Robert avança jusqu'au bord de la fenêtre et se pencha. La patronne était assise entre la table et la cuisinière. Elle tricotait, les pieds posés sur un barreau d'une chaise où se trouvait sa pelote de laine qu'elle faisait rouler en tirant sur le fil.

Se penchant un peu plus, Robert examina le reste de la pièce. Le patron devait être couché.

Robert voyait la patronne de trois quarts. Elle souriait parfois sans cesser son travail. Il la trouva très belle. Quand elle tirait sa laine, son avant-bras appuyait sous son sein qui remontait un peu. Sa robe relevée découvrait ses genoux. Elle leva la tête. Robert se recula.

Il regarda la porte. Il suffirait de frapper, de dire: "C'est moi, Robert". D'ouvrir et d'expliquer tout très vite, sans la laisser parler.
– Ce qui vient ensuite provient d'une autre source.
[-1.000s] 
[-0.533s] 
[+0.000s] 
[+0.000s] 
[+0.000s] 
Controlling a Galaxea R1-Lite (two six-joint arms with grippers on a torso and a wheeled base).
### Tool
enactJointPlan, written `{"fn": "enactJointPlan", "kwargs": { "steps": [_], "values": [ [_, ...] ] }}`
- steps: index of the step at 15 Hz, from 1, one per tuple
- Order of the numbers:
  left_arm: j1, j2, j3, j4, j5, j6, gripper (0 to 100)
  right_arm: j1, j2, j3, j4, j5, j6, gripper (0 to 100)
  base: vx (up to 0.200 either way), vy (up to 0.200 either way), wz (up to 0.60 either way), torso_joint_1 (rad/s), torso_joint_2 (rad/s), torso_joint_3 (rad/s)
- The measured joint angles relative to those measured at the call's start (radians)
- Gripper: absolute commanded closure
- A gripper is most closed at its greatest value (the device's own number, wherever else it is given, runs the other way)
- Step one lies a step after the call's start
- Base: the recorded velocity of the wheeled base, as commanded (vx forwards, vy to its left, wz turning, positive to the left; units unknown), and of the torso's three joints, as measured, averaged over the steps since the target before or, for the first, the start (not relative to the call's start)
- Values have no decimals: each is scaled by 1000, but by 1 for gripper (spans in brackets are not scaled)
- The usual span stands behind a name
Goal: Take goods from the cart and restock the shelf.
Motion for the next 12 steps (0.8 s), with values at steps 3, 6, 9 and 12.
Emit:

Il hésita encore, puis il pensa qu'elle ne ferait certainement rien sans le patron. S'avançant à nouveau, il constata que la porte de la chambre était entrouverte. Alors, il s'étonna d'être venu ici. Il regarda la patronne encore quelques instants puis, voyant que le carillon indiquait neuf heures vingt, toujours longeant le mur et marchant sur la pointe des pieds, il regagna la grand-rue.